Go through the data line by line and count the lines that hold "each". Reply with the total only.

....

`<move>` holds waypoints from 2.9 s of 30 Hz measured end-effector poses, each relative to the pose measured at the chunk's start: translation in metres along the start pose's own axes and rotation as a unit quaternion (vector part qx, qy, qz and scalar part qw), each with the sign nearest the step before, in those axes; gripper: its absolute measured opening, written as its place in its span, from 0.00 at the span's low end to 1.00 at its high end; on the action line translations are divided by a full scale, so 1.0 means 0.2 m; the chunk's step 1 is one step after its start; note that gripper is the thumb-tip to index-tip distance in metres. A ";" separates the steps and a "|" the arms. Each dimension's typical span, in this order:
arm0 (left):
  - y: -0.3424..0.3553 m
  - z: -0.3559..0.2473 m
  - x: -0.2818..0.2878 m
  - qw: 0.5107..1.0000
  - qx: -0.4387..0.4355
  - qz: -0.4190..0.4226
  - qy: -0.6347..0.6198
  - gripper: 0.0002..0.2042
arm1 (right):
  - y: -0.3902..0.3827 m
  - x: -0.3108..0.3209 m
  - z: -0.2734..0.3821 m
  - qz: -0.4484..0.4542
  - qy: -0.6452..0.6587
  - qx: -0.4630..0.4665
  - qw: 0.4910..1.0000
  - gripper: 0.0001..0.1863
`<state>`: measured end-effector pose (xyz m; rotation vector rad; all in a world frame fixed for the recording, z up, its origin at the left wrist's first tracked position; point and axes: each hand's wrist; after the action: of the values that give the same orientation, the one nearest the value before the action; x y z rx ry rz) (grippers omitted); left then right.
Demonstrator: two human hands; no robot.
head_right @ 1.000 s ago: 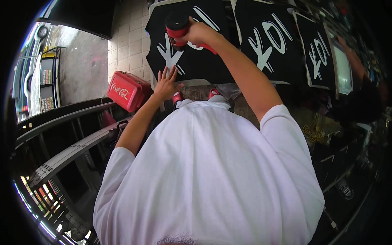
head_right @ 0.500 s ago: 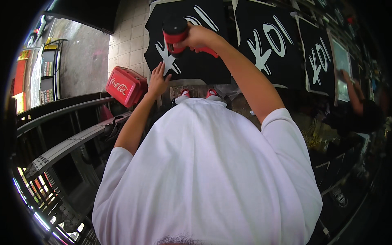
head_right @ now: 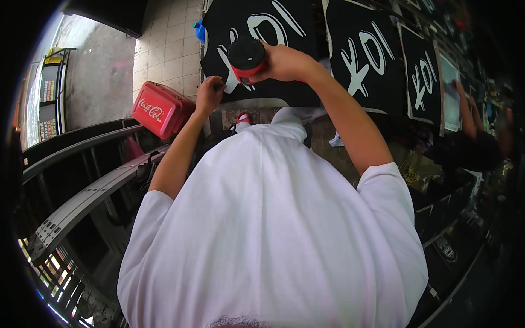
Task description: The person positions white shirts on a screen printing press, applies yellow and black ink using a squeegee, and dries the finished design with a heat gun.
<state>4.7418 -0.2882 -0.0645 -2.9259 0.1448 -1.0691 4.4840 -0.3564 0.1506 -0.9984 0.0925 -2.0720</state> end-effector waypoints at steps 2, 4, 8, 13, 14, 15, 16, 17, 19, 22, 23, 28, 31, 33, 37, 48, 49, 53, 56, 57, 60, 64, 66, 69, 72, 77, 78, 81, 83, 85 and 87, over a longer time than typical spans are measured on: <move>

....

• [OUTPUT FOR THIS EXERCISE] 2